I found one of these little snakes inside my house. i accidentaly stepped on it, pannicked and threw a book on it. I feel bad now because it was a Brahminy blind snake and harmless. It really DID look like a worm, and I thank hgtvdream.com, you saved me a trip to the hospital.
I have a 5 to 6 foot solid shiney black snake under my mobile home, he was along my skirting, when it seen my son and I it ran back under my home, I was told to put down moth balls at area where it came out. I hope it leaves my property, I do not want to hurt it, just want it to leave my property, scared of snakes and spiders. Grandkids coming this summer for three weeks, do not want any mishaps, I live by forest in Walaka Pomona Park Florida area. Any Help and advise welcome.
For those of you who are unfamiliar with florida snakes I thought I'd post a couple pictures of what a ring neck snake looks like. They are really neat snakes and in all my years of handling various snakes they are the most docile once they are caught. Here's a ring neck I found in my yard a couple years ago.
If you chase the snakes away the black roof rats will move in. Florida is infested with those nocturnal rats. I would much rather have snakes than vermin any day. It's your choice, so consider it wisely before making a decision you might regret later.
I have to agree with Lou. Unless you prefer rats, mice, and mosquitos, cherish your snake. It won't hurt your grandchildren--they are much more likely to hurt it than the other way around.
BTW, I have a friendly blacksnake that lives in a hole by my gatepost, and she was out sunning herself on the lawn one day when a neighbor was putting out snake-away or some such thing. Although she normally ignores their place (no cover and few plants around) she raced over there to see what it was all about, so I'm not so sure about the mothballs.
My dachshund is a gecko and small snake hunter. I saw him with the non-business end of a snake hanging out of his mouth one day. I thought he had killed the snake, but then found a snake in pieces in a section of the garden where he does not have access.

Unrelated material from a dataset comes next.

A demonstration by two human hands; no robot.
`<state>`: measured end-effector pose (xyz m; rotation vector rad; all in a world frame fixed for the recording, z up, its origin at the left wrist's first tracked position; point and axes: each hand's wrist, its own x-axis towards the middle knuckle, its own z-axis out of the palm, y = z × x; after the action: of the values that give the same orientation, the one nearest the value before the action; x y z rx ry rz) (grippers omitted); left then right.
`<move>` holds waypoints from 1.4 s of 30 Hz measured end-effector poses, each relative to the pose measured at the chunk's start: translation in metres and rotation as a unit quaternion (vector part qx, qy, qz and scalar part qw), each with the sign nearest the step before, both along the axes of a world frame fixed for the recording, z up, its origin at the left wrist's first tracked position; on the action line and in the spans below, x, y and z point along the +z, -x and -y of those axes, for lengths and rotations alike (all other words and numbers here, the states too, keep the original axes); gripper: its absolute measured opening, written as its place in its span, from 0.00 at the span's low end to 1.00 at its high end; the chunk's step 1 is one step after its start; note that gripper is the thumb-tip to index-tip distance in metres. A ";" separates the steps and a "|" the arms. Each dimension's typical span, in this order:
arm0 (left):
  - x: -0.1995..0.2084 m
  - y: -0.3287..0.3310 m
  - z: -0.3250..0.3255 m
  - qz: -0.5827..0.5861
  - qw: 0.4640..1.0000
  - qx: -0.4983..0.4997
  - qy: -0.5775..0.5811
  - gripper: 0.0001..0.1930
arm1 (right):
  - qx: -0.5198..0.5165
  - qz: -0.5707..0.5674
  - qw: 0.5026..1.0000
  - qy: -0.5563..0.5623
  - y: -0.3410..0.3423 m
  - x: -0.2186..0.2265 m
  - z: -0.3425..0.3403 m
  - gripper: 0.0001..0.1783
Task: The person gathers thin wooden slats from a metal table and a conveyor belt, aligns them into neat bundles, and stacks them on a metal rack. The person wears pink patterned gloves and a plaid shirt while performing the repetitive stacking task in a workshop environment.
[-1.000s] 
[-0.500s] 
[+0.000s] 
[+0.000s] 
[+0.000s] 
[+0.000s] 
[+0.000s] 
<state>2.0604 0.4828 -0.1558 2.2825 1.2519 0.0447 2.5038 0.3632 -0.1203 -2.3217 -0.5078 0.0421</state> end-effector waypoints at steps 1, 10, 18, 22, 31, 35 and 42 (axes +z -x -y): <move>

What kind of animal (other than a dachshund) would kill a small snake and bite it in half, but not eat it? Cats?
Carol B. in Sarasota
A word of caution - harmless or not - SALMONELLA
I get so concerned about the snakes down here! We just moved here in December and I have a 2 year old and 7 month old not to mention my two dogs.
I had a six foot black snake in one of the chicken coops the other evening. I went out there to shut up the chickens and they were all standing outside the coop, milling around and wouldn't go in. I looked in and there was this huge snake with egg bumps in him. I hope he knows that I just wormed my chickens and he is not supposed to eat the eggs for 2 weeks! Hmmm
Anyhow he left on his own and slithered back behind the coop. I let him go.
Give me a break! You have a better chance of getting a salmonella infection from under-cooked eggs....When was the last time you personally picked up a snaked and got slimmed?
Tom (who's worked with infectious diseases for two decades)
Corpsman - worry not about snakes. Having lived here all my 63 years I've had snakes in my backyard frequently but never been harmed. In fact, just about all of them will scatter at the first sign of humans.
The only aggressive snake is a cottonmouth; they will advance on you if threatened, however, they are a diminishing species, mostly in the swampy areas.
Now, if you want something really to be frightened about, I submit to you the penultimate danger in Florida, a species so scary that even grownups cringe, women recoil, babies cry; to wit, a Canadian tourist wearing bermuda shorts, sandals with black socks, sunburned from head to toe, driving a rented car while trying to read a roadmap.
It make me shiver and want to curl up with a snake for safety.
Speaking of water moccasins, a woman was just bitten here in Broward.